Full Year Ended December 31, 2015 (unaudited)

 

Financial Results (GAAP Basis)

 

Total revenues in 2015 were $418.3 million, compared with $124.4 million in 2014. This increase is primarily related to the addition of Makena in November 2014 and CBR in August 2015, which contributed $251.6 million and $24.1 million, respectively, in product revenue to the 2015 results. In addition, the company recognized $52.3 million of collaboration revenue in 2015 related to the company’s ex-US ferumoxytol marketing agreement with Takeda Pharmaceutical Company Limited, compared with $14.4 million of collaboration revenue in 2014. The marketing agreement was terminated in 2015, resulting in the recognition of all previously deferred revenue.

 

Net income totaled $32.8 million in 2015, compared with $135.8 million in 2014. Basic net income per share was $1.04, compared with $6.06 in 2014. Diluted net income per share was $0.93 in 2015, compared with $5.45 in 2014. In 2014, the company recognized a non-cash income tax benefit of $153.2 million associated with the release of reserves on certain tax attributes (e.g., net operating losses) as a result of the Lumara Health transaction. The weighted average diluted shares used in calculating diluted net income per share in 2015 and 2014 followed the if-converted method of accounting for the convertible debt.

 

Financial Results (Non-GAAP Basis)(1),(5)

 

Non-GAAP revenues totaled $397.4 million in 2015, up from $116.2 million in 2014. Non-GAAP CBR revenue totaled $43.3 million since the acquisition in August 2015. Non-GAAP adjusted EBITDA totaled $213.4 million in 2015, compared with $14.3 million in 2014. After deducting cash interest expense, the company generated non-GAAP cash earnings of $173.7 million in 2015, or $4.43 per non-GAAP diluted share. In 2014, non-GAAP cash earnings totaled $7.7 million, or $0.30 per non-GAAP diluted share.

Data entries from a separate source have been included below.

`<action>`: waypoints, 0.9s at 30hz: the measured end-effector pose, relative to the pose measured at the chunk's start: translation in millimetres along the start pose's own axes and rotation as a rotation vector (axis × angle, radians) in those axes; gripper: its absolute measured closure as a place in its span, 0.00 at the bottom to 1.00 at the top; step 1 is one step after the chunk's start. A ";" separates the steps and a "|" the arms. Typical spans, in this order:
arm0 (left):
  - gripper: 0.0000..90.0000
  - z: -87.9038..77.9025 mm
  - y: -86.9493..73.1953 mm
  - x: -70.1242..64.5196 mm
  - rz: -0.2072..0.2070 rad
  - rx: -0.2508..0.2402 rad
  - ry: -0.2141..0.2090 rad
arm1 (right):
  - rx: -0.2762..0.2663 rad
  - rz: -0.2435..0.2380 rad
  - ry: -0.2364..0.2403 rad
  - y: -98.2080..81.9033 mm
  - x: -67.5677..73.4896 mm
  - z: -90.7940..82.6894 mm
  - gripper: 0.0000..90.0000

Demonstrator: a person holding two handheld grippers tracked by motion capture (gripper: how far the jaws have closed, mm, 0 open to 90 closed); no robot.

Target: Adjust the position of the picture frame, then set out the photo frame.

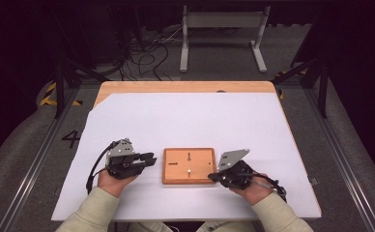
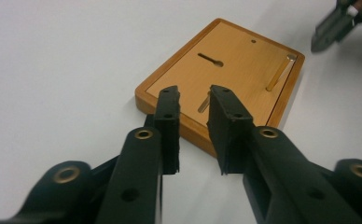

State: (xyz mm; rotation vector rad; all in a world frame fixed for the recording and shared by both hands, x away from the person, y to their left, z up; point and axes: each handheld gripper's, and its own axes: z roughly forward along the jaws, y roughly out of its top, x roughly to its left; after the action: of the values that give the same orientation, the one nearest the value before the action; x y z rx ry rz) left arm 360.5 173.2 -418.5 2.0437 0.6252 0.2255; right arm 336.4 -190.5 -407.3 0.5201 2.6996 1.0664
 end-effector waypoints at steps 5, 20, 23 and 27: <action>0.63 -1.4 3.0 -2.4 -0.007 -0.060 0.026 | -0.249 0.063 -0.133 -8.3 -25.6 -32.3 0.76; 0.49 9.4 13.7 -19.0 0.039 -0.114 -0.030 | -0.302 0.232 -0.285 -39.1 -58.4 -52.1 0.65; 0.48 11.1 15.0 -20.5 0.046 -0.111 -0.032 | -0.315 0.243 -0.300 -42.1 -61.2 -55.6 0.64; 0.45 15.9 16.6 -24.0 0.049 -0.099 -0.041 | -0.323 0.263 -0.305 -44.8 -63.8 -57.0 0.63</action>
State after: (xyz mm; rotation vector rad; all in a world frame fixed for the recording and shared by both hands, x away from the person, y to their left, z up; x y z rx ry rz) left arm 352.0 142.0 -410.8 1.9647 0.5291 0.2382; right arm 366.6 -281.2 -393.9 0.9085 2.1841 1.3317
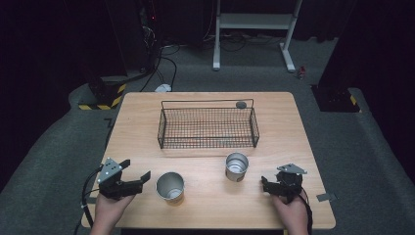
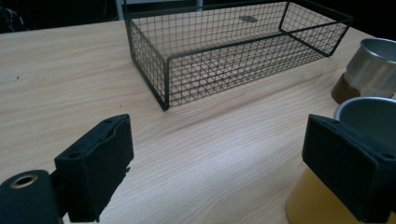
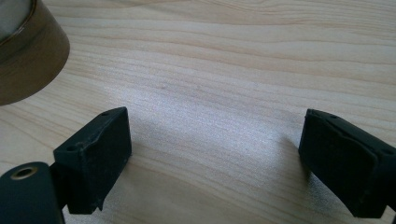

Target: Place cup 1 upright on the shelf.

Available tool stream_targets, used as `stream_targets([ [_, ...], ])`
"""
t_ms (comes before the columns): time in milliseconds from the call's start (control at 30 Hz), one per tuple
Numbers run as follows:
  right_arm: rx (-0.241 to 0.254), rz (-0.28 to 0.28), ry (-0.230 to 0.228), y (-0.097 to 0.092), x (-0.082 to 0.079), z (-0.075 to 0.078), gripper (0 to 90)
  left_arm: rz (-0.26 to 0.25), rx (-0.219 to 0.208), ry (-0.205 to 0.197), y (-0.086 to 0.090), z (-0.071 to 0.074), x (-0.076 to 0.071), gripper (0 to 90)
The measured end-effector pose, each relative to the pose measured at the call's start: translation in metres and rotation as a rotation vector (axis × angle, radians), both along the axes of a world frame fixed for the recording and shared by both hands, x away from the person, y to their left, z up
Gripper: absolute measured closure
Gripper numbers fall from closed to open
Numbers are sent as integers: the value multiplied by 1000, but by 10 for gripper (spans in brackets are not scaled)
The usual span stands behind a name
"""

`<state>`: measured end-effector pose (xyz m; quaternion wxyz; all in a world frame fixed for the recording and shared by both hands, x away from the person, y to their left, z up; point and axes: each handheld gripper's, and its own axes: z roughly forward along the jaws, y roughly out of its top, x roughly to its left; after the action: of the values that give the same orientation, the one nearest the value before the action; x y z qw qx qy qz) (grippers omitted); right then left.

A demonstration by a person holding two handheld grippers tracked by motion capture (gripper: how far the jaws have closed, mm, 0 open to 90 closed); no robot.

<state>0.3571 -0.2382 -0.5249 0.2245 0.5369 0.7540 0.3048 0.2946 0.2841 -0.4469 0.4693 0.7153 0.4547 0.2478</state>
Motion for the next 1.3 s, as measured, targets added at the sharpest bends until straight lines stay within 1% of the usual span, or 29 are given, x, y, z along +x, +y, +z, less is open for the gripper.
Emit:
stream_targets([
  [33, -1, 0, -2, 0, 0, 0, 98, -12, -11, -8, -2, 3, -1, 95],
  [67, -1, 0, -3, 0, 0, 0, 98, -20, -13, -16, -4, 5, -2, 95],
  [133, 1, -3, -2, 0, 0, 0, 100, -26, -16, -17, -6, 5, -3, 95],
  [267, 1, -3, -2, 0, 0, 0, 100, -65, -6, -23, -15, 9, -5, 90],
  [333, 0, -1, -3, 0, 0, 0, 100, -74, -16, -25, -17, 11, -6, 85],
  [367, 1, -2, -2, 0, 0, 0, 101, -81, -18, -32, -18, 12, -7, 84],
  [400, 2, -1, -2, 0, -1, 0, 102, -87, -30, -32, -20, 13, -9, 79],
  [467, 1, -1, -2, -1, -1, 0, 104, -108, -33, -45, -25, 17, -11, 71],
  [533, 0, -1, -2, -1, -1, 0, 107, -114, -35, -48, -27, 18, -11, 60],
  [600, 1, -3, -8, -1, -1, 0, 120, -134, -38, -55, -32, 21, -13, 48],
  [733, 1, -5, -9, -1, -1, 0, 120, -153, -53, -60, -36, 21, -17, 39],
  [833, 4, -3, -3, -1, 0, 0, 120, -165, -52, -58, -41, 20, -20, 13],
  [967, 4, -3, -3, -1, 0, 0, 120, -196, -57, -61, -48, 20, -23, 6],
  [1033, 3, -2, -4, -1, 0, 0, 120, -233, -52, -59, -54, 20, -22, 1],
  [1100, 4, -3, -3, -1, 0, 0, 121, -237, -49, -65, -57, 19, -23, 1],
  [1167, 3, 2, -4, -1, 0, 0, 122, -256, -37, -70, -62, 19, -24, 1],
  [1267, 2, 2, -4, -1, 0, 0, 121, -264, -28, -72, -64, 17, -25, 1],
  [1300, 3, 2, -4, -1, 0, 0, 121, -265, -29, -67, -65, 15, -26, 1],
])
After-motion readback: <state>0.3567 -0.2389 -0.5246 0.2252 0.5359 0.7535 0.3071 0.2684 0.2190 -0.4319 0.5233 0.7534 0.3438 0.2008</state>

The weighted average diluted shares used in calculating the non-GAAP cash earnings per diluted share in 2015 included the impact of the convertible debt and related bond hedge and warrants.

 

Balance Sheet Highlights

 

As of December 31, 2015, the company’s cash and investments totaled approximately $466.3 million and total debt (face value) was approximately $1.0 billion.

 

“The two transformative acquisitions that we completed in the past eighteen months fueled our significant top- and bottom-line growth in 2015, resulting in adjusted EBITDA of more than $210 million in 2015,” said Frank Thomas, AMAG’s president and chief operating officer. “These strong cash flows, combined with more than $460 million in cash and investments on the balance sheet, positions us well for future acquisitions that will allow us to leverage our commercial organization and add new, innovative products to our portfolio to drive future growth.”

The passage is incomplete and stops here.